* Your task
Starting at the top of the data and ending with the line that holds "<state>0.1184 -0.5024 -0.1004", transcribe each line exactly; include both ends.

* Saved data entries
***
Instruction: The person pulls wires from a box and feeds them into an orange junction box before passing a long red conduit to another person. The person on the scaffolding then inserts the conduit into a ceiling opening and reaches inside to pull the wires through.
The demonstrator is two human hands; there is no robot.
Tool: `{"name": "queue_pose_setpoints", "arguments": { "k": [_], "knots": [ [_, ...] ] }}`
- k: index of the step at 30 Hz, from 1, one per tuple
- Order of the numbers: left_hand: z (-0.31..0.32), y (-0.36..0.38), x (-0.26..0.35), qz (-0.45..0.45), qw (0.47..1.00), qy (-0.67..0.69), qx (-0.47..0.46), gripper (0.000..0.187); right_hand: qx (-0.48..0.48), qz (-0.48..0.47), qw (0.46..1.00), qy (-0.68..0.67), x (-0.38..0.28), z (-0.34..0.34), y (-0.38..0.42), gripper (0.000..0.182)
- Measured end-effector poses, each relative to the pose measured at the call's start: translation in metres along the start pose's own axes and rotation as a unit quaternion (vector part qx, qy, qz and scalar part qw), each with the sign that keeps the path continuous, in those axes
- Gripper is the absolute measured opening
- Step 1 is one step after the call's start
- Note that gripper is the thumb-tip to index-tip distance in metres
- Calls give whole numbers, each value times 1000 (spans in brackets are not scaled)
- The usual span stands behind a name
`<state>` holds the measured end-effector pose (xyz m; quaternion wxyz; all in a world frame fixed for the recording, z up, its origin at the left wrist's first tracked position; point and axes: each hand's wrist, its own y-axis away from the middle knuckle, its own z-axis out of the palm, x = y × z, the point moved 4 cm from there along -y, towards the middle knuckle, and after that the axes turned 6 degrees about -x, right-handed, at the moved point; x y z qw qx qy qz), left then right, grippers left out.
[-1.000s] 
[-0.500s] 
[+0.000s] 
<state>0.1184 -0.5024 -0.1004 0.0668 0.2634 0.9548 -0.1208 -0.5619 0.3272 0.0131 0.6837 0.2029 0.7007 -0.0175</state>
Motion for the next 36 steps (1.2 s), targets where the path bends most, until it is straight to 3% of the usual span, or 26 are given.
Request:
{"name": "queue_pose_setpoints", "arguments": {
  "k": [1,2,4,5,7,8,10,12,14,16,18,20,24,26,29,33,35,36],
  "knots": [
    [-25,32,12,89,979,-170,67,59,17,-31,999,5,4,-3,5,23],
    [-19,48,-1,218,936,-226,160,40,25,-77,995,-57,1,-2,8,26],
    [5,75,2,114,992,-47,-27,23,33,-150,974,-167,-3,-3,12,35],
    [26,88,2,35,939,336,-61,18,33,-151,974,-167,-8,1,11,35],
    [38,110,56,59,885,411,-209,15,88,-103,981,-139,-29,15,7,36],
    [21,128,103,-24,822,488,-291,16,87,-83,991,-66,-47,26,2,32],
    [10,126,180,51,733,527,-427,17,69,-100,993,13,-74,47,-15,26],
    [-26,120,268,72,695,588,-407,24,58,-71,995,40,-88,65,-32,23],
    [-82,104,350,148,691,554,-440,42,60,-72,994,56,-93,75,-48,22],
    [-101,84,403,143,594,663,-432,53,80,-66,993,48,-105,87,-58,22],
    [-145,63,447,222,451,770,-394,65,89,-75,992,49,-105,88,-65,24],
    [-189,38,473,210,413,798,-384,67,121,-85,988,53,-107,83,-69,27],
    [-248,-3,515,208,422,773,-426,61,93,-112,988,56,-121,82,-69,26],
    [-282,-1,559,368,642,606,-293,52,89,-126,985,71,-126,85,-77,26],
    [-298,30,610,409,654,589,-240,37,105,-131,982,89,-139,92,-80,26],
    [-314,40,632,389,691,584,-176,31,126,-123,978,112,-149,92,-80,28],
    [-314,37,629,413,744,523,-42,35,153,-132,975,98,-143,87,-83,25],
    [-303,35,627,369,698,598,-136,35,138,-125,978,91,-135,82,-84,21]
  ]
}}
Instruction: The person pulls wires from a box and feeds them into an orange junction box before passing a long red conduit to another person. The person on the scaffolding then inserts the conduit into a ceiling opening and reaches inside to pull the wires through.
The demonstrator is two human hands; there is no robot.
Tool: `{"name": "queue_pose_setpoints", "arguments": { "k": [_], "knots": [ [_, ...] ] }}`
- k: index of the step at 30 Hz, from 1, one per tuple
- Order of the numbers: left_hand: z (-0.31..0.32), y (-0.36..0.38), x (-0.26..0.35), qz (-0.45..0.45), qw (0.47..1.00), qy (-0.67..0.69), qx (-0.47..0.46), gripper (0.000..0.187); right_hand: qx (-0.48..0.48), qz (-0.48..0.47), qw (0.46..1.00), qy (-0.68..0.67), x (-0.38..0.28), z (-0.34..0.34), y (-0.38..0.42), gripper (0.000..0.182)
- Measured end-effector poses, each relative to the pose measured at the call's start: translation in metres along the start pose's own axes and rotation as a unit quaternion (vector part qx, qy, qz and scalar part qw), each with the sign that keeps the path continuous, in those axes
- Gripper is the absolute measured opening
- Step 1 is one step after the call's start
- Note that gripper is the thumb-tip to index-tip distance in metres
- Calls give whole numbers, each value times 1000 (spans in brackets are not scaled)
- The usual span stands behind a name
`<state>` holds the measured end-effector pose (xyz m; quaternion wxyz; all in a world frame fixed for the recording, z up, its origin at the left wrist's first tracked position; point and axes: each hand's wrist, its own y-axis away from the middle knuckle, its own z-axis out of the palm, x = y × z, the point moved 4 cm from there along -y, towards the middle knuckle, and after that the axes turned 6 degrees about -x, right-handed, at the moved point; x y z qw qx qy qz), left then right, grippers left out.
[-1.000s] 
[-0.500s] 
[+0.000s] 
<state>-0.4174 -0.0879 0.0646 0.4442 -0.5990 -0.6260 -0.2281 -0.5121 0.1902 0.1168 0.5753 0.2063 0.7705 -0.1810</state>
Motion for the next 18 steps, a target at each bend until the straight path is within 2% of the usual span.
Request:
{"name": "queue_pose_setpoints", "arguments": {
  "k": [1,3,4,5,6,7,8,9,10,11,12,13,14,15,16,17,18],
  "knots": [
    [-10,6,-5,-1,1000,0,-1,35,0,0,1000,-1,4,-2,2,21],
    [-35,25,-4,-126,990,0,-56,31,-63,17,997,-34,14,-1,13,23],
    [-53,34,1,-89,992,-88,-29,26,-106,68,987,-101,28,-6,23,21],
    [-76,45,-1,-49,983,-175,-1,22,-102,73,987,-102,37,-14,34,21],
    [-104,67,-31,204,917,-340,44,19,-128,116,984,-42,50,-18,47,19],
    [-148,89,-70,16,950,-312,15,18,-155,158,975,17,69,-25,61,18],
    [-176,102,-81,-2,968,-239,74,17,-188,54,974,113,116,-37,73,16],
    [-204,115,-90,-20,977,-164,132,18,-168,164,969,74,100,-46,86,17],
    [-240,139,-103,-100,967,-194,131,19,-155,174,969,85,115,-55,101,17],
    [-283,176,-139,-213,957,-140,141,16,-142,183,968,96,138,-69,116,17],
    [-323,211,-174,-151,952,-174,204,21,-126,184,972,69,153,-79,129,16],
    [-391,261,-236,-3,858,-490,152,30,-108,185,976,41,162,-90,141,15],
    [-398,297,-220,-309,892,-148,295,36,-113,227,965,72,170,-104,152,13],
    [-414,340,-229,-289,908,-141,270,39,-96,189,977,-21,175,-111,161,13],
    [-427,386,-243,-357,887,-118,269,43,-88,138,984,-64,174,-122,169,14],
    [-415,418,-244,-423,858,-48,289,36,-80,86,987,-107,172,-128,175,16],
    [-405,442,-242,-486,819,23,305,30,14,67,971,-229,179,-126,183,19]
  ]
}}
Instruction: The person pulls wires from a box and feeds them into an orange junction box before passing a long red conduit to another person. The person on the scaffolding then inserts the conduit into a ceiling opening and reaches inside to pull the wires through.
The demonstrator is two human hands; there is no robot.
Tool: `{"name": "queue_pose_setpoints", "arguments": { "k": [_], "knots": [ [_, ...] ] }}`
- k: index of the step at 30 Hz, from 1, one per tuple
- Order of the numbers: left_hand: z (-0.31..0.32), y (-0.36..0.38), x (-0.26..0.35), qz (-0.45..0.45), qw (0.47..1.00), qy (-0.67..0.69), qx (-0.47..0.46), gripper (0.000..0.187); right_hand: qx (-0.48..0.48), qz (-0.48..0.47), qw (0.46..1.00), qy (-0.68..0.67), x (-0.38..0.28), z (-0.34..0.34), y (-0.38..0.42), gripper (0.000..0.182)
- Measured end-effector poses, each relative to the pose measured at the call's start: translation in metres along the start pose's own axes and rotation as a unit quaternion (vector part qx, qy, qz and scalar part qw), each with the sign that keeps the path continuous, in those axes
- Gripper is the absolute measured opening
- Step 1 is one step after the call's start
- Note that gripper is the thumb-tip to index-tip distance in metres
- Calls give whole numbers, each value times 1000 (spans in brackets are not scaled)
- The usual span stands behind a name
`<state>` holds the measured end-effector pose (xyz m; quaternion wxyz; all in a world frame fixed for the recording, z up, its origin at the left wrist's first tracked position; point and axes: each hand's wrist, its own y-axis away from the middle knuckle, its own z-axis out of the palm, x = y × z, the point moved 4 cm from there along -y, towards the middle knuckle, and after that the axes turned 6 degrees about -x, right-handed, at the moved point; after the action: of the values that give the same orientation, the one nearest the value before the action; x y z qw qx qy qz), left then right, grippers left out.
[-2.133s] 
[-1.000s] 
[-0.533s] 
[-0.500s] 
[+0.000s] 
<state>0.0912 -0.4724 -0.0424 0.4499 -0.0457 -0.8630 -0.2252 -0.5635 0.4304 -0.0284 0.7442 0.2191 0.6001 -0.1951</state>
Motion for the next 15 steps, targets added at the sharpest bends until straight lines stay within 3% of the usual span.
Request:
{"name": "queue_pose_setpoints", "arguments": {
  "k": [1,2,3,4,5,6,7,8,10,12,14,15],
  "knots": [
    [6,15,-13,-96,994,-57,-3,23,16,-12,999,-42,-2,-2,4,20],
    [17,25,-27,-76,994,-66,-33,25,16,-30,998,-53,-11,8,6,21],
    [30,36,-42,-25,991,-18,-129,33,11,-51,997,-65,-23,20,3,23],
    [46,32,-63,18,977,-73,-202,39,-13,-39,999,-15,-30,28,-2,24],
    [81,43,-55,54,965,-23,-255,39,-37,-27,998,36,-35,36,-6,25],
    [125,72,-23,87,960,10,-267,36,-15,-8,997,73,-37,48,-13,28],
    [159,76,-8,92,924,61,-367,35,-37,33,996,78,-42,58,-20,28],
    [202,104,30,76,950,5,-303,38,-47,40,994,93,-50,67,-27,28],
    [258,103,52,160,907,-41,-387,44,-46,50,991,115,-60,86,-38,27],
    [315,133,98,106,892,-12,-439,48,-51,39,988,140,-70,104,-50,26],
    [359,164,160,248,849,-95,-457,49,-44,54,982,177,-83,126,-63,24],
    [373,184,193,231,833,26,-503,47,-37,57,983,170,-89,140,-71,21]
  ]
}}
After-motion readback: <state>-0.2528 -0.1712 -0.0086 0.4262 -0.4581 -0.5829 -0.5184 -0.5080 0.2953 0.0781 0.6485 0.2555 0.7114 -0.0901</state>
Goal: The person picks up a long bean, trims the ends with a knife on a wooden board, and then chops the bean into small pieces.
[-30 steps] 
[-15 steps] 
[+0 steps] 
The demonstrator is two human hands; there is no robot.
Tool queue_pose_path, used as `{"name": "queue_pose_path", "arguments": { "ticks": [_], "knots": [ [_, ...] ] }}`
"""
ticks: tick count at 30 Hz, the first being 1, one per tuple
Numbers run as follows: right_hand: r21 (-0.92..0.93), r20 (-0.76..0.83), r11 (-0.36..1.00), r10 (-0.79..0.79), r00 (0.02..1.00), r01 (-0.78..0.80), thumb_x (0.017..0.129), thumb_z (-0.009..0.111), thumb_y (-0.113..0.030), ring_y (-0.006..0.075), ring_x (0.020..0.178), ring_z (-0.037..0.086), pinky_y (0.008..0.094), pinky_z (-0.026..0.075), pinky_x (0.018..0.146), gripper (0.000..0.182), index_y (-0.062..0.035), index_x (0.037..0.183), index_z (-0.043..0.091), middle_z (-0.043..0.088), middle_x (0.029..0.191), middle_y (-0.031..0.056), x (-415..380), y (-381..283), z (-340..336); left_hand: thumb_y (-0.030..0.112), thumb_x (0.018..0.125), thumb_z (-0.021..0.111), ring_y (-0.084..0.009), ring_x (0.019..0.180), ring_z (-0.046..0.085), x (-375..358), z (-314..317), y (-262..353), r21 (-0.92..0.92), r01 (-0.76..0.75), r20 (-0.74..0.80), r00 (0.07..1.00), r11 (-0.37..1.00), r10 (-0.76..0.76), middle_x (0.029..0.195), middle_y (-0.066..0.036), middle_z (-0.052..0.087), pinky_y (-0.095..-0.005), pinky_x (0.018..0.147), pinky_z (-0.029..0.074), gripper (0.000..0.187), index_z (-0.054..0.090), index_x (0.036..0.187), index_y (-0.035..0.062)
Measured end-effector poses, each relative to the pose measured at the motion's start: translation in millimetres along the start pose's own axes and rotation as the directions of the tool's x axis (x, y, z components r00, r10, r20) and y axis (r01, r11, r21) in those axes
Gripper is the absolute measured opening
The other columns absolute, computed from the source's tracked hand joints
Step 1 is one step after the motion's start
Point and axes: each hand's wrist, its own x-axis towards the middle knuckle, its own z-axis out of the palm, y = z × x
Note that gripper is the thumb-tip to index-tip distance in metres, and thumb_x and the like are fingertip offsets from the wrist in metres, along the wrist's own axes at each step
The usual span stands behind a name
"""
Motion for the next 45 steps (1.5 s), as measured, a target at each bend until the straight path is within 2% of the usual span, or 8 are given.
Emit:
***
* Final answer
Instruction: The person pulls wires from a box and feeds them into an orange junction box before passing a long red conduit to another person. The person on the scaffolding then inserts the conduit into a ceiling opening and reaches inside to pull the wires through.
The demonstrator is two human hands; there is no robot.
Tool: `{"name": "queue_pose_setpoints", "arguments": { "k": [_], "knots": [ [_, ...] ] }}`
- k: index of the step at 30 Hz, from 1, one per tuple
- Order of the numbers: left_hand: z (-0.31..0.32), y (-0.36..0.38), x (-0.26..0.35), qz (-0.45..0.45), qw (0.47..1.00), qy (-0.67..0.69), qx (-0.47..0.46), gripper (0.000..0.187); right_hand: qx (-0.48..0.48), qz (-0.48..0.47), qw (0.46..1.00), qy (-0.68..0.67), x (-0.38..0.28), z (-0.34..0.34), y (-0.38..0.42), gripper (0.000..0.182)
- Measured end-effector poses, each relative to the pose measured at the call's start: translation in metres along the start pose's own axes and rotation as a unit quaternion (vector part qx, qy, qz and scalar part qw), each with the sign that keeps the path continuous, in those axes
- Gripper is the absolute measured opening
- Step 1 is one step after the call's start
- Note that gripper is the thumb-tip to index-tip distance in metres
- Calls give whole numbers, each value times 1000 (spans in brackets are not scaled)
- The usual span stands behind a name
`<state>` holds the measured end-effector pose (xyz m; quaternion wxyz; all in a world frame fixed for the recording, z up, its origin at the left wrist's first tracked position; point and axes: each hand's wrist, its own y-axis away from the middle knuckle, its own z-axis out of the palm, x = y × z, the point moved 4 cm from there along -y, towards the middle knuckle, and after that the axes turned 6 degrees about -x, right-handed, at the moved point; x y z qw qx qy qz), left then right, grippers left out.
[-1.000s] 
[-0.500s] 
[+0.000s] 
<state>0.1184 -0.5024 -0.1004 0.0668 0.2634 0.9548 -0.1208 -0.5619 0.3272 0.0131 0.6837 0.2029 0.7007 -0.0175</state>

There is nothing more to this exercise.